YP and AS: This is an exciting time to be a creator in journalism because there are so many new technologies that help us try different ways to present the news, and it’s especially helpful in investigative projects. If there’s no video evidence but you still want to show people and readers what really happened, you can reconstruct those events using different techniques. Our leadership in our department has always been kind and allowed us to explore and experiment with different ways of using technology from 3D to immersive media, augmented reality, and virtual reality. Whether we’re covering stories that are more serious or lighthearted, it’s very exciting to be in this field and let our creativity flow.
SIGGRAPH: What do you hope SIGGRAPH 2022 participants take away from your Talk?

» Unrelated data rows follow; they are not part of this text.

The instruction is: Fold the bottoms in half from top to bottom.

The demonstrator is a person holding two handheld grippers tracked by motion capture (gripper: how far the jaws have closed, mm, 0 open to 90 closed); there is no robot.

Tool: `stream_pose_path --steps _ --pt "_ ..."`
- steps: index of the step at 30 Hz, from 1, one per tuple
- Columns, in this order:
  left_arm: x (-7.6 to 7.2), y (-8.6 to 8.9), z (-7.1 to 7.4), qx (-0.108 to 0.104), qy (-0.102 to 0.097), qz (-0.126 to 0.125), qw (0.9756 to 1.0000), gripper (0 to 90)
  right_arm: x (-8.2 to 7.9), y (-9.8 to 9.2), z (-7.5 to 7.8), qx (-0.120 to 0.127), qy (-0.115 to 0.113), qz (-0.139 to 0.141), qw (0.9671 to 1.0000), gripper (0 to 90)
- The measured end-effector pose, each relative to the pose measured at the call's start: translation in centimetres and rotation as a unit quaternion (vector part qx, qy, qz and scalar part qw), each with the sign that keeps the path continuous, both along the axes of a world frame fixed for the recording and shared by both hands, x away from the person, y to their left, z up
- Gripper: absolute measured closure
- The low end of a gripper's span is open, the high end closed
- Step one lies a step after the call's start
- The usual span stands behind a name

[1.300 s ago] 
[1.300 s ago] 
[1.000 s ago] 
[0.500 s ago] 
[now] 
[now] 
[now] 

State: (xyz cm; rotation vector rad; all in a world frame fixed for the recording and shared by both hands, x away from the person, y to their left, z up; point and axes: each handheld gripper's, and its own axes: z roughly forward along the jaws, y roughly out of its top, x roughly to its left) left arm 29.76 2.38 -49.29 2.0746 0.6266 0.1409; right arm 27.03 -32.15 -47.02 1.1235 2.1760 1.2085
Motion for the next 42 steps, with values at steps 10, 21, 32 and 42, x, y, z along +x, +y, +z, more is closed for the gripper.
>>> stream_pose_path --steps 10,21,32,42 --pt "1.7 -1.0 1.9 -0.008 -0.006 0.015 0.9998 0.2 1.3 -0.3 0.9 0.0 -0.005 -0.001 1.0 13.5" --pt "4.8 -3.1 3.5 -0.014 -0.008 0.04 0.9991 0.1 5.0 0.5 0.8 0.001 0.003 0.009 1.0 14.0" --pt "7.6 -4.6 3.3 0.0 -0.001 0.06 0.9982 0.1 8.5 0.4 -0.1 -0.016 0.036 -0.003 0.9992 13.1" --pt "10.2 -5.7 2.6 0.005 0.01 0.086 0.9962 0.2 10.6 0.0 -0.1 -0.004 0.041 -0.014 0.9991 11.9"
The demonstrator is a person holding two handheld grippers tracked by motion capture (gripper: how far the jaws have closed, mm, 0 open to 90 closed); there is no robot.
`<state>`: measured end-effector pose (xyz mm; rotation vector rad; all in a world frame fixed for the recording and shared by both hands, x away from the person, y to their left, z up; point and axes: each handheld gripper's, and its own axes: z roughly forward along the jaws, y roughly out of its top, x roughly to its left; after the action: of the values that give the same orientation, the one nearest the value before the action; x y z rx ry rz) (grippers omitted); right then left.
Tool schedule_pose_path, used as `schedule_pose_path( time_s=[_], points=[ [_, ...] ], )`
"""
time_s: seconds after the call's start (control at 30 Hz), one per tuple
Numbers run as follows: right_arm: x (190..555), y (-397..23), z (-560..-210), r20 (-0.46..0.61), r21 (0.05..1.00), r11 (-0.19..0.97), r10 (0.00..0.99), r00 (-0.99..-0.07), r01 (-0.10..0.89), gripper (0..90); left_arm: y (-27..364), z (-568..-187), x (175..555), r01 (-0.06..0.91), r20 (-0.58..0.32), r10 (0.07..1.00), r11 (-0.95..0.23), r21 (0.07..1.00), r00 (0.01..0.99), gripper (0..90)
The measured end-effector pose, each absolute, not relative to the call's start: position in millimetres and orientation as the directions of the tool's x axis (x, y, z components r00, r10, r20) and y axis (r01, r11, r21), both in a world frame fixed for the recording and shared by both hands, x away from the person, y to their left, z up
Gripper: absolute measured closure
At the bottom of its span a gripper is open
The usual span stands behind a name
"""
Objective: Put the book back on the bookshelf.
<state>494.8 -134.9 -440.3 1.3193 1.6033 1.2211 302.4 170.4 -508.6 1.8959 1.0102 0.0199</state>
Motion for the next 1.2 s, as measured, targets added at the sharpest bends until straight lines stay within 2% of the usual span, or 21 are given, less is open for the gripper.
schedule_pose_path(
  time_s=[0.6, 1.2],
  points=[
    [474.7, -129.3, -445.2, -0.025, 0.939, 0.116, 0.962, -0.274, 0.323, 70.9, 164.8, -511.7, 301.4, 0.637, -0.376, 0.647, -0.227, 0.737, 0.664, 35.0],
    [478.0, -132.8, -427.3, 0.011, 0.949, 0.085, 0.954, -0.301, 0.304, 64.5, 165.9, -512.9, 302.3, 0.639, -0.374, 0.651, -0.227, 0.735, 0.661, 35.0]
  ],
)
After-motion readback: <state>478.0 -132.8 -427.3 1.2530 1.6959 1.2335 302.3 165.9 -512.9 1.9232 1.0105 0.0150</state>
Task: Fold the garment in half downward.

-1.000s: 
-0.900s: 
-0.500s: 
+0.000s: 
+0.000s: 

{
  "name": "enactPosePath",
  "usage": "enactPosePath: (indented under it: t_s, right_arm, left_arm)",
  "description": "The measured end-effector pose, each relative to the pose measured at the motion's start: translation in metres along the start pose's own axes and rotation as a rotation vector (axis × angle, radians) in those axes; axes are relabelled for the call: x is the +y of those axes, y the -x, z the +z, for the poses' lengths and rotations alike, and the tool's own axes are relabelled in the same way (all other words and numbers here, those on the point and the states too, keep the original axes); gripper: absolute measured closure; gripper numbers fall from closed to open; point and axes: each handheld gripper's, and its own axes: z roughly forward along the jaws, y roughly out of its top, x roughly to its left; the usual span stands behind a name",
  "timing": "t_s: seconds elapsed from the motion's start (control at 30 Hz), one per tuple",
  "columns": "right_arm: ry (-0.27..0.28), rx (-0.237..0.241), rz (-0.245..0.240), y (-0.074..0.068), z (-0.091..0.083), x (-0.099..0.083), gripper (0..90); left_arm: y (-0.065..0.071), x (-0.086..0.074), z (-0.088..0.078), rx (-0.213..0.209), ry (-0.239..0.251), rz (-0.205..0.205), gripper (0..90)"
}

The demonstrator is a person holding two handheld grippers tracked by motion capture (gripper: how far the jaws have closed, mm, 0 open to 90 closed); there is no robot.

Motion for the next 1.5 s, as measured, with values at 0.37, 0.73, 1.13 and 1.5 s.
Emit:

YP and AS: We would love for participants to walk away having an idea of the tools they can use for similar kinds of research. We hope they also become more open to exploring other tools and encourage them to image how technology can help tell a story that has not normally been told through visual storytelling. More innovative techniques have been used for more lighthearted pieces in our field, and we were the first to experiment with pieces about culture or sports by using different techniques.
We are so excited for this opportunity to present to this amazing pool of technologists at SIGGRAPH 2022. We hope others can see the potential of using this kind of technology, take it to greater depths, and attract new collaborations.
SIGGRAPH 2022 is approaching fast! Browse our registration options to find the right one for you.
Yuliya Parshina-Kottas is a reporter and graphics editor for The New York Times. She uses her background in emerging technologies, 3D visualization, motion graphics, and traditional animation and illustration to cover a variety of breaking news and investigative stories. Parshina-Kottas joined the Times in 2014.
Anjali Singhvi is a reporter and graphics editor for The New York Times. She covers a variety of topics, and her work primarily focuses on investigative visual journalism. She is a trained architect and holds a master’s degree in urban planning/urban analytics from Columbia University in New York. Her stories at the Times have won multiple awards including four News and Documentary Emmys, Online Journalism awards (OJA), The National Press Photographers Association awards, Scripps Howard Awards, Society of News Design (SND) awards, Malofiej International Infographic awards, and Pulitzer finalist citations (2020, 2018).